Available evidence indicates that the real Lad was born in December 1902, and that unlike his fictional counterpart, Lad was a collie of unknown lineage with no American Kennel Club registration papers. After living five years with a heart tumor, the dog died on September 3, 1918, and his obituary was featured on a multi-page spread of the September 14, 1918, issue of Field and Fancy magazine. Terhune reported that he received hundreds of letters from fans asking him to publish more stories about Lad and that over 1,700 people visited Lad's grave at Sunnybank. In 1922, he collected together eleven more short stories into a novel; the stories were published earlier in The Ladies' Home Journal, with some new stories and some from other magazines. The new set of stories primarily revolved around the themes of right and wrong, abuse of authority and justice. Intending it to be the last book he would write about his late collie, Terhune killed the fictional Lad in the last chapter of the novel. The novel was published by George H. Doran as Further Adventures of Lad. Seven years and twenty other novels later, he would change his mind and release one more Lad novel, Lad of Sunnybank, which was published by HarperCollins.

After the initial publication, Further Adventures of Lad was re-released in the same year by Grosset & Dunlap. In 1941, it was republished by Doubleday as Dog Stories Every Child Should Know, and has since entered the public domain. It has released online by Project Gutenberg, in print-on-demand form by Echo Library and as a downloadable eBook by Ebookslib.

==Reception==
Further Adventures of Lad quickly became a best-seller and was praised by both new readers and existing fans. Critics, however, gave it more mixed reviews.

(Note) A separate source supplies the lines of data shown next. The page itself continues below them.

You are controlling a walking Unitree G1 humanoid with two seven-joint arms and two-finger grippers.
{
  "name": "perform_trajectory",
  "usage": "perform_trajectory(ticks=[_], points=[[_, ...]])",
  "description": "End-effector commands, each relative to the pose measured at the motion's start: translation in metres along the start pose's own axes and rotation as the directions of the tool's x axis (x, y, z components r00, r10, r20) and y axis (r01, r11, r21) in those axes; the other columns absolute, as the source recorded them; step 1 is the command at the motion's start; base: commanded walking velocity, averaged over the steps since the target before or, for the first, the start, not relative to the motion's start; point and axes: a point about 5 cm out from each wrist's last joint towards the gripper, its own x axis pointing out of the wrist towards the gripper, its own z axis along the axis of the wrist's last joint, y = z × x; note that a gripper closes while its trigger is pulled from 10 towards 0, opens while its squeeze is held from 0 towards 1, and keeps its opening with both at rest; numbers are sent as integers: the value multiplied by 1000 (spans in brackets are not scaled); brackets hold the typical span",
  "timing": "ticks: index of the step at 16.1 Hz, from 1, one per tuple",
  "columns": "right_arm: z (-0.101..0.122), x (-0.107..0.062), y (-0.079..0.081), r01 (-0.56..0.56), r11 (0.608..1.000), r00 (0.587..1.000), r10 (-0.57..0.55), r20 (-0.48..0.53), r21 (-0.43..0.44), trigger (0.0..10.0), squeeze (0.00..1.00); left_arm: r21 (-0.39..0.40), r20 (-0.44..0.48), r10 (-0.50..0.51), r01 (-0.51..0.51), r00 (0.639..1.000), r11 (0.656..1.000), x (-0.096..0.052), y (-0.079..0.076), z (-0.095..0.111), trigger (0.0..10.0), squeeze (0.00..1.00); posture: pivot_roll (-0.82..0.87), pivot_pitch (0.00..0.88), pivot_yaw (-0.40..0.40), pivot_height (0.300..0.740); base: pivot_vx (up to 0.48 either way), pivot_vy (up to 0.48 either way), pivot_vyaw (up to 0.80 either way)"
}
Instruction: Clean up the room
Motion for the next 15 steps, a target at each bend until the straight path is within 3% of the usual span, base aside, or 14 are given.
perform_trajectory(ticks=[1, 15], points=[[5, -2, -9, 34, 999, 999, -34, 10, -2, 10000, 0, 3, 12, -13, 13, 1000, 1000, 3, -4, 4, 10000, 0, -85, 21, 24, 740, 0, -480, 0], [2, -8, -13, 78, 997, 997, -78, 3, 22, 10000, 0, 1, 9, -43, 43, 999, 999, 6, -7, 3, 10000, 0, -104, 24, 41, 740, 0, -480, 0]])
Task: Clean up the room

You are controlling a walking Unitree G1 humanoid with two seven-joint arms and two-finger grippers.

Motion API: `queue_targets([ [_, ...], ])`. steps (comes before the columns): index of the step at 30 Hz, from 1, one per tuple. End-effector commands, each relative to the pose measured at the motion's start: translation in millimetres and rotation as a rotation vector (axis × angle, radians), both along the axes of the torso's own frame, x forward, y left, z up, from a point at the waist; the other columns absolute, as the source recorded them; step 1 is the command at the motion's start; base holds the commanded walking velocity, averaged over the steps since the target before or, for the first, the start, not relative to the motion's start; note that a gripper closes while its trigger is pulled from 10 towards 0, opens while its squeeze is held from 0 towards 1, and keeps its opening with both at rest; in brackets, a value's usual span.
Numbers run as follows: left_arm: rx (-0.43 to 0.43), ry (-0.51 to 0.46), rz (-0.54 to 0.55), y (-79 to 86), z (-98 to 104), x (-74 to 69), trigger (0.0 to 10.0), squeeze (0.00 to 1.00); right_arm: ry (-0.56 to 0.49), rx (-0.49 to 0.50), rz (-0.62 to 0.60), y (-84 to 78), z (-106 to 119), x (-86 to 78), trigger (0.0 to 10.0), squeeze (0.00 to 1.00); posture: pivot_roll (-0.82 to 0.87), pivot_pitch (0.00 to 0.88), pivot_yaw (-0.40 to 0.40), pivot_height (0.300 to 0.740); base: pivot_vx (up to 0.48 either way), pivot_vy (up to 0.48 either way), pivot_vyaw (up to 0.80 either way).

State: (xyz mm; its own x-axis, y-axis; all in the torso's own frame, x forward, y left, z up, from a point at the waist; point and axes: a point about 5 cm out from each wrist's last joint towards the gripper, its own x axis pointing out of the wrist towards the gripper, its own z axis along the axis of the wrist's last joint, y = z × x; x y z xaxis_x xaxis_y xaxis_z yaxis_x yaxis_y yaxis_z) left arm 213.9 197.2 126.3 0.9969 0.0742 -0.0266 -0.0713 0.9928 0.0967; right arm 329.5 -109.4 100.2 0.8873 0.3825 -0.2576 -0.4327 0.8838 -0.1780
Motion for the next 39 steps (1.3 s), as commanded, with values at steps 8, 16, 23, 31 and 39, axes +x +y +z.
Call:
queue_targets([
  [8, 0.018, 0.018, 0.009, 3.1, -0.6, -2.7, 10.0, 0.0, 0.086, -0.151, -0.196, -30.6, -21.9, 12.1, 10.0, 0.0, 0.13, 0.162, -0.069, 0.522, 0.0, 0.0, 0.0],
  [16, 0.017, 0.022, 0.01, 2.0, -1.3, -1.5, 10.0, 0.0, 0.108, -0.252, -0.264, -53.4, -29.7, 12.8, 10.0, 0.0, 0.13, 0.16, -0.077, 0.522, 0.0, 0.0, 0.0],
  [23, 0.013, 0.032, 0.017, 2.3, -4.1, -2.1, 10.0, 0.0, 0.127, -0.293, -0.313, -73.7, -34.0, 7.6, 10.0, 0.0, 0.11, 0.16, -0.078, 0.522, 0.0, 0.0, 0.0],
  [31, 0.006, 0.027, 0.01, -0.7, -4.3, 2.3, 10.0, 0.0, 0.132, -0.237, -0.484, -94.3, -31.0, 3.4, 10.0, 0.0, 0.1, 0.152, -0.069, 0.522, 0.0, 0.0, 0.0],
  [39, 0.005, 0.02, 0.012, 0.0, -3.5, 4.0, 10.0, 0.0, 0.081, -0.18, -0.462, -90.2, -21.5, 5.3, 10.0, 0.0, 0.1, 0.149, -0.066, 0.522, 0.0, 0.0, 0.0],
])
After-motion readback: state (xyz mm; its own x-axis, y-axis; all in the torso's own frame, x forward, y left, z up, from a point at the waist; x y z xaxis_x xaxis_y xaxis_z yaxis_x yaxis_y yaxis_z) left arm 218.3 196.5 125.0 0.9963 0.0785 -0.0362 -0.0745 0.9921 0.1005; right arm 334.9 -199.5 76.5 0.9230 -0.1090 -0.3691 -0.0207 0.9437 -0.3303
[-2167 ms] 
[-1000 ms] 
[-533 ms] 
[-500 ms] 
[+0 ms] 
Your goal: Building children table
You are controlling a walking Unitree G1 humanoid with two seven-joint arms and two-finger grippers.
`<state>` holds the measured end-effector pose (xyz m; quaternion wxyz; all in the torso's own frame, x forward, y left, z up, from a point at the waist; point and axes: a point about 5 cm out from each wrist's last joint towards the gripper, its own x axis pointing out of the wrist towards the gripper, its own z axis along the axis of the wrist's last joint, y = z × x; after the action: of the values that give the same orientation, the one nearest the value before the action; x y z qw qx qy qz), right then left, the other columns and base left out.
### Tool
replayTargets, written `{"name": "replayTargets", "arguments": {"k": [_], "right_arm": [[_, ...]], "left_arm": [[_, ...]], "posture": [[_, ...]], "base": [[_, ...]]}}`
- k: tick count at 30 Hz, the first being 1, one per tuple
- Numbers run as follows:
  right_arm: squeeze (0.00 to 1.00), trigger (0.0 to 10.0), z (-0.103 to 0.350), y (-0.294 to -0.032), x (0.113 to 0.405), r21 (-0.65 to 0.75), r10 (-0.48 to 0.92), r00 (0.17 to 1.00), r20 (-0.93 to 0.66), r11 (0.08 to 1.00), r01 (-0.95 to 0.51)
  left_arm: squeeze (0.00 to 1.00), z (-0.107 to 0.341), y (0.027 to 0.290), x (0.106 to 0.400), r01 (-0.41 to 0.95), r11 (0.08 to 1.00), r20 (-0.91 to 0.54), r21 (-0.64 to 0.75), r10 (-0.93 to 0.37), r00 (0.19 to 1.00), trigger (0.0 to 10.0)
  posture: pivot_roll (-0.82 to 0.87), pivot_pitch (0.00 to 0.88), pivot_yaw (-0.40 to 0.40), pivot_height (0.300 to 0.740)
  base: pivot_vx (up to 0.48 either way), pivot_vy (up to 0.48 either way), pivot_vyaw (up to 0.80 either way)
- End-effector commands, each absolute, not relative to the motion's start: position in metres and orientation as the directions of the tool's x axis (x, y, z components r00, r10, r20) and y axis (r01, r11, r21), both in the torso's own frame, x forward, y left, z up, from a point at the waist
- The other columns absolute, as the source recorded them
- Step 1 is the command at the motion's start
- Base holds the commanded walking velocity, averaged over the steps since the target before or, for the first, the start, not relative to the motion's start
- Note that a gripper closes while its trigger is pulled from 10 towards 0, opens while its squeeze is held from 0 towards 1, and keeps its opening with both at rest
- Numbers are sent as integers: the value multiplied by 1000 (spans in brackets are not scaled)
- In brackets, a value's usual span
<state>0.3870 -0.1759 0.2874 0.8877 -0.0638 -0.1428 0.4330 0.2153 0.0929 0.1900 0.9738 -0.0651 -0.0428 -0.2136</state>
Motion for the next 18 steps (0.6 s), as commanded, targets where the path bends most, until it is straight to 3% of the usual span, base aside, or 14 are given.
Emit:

The Literary Digest called the stories "delightful sketches" that invoked a feeling of "privilege [at being] admitted to the friendship and to obtain the devotion of an animal like Lad." The reviewer for the Springfield Republican found it as "entertaining" as the previous novel and felt it was "written with the same understanding of dog nature which made the other stories universally read." A reviewer for the Olympia Daily Recorder considered it a "charming story" and a "worth while" book, calling Lad both "delightful" and a "great hero". However, Isabel Paterson, of the New York Tribune, considered Lad to be an unbelievable and undesirable dog and felt that Terhune wrote in a "rather hysterical style" whose "incessant piling up of the agony and adjectives [was] wearing." Despite these failings, she did note that dog lovers would likely enjoy the book.

The H.W. Wilson Company listed it in its 1922 Standard Catalog Bimonthly, a selection of "10,000 titles of the most useful books covering all classes of literature." In the 1960s, Warner Brothers purchased the film rights for the novel from the late Terhune's wife Anice Terhune, hoping to produce a sequel and possible television series as a follow-up to Lad: A Dog, the film adaptation of the first novel it had released in June 1962. However, the film was not as successfully as the studio hoped and all plans for follow-ups were dropped.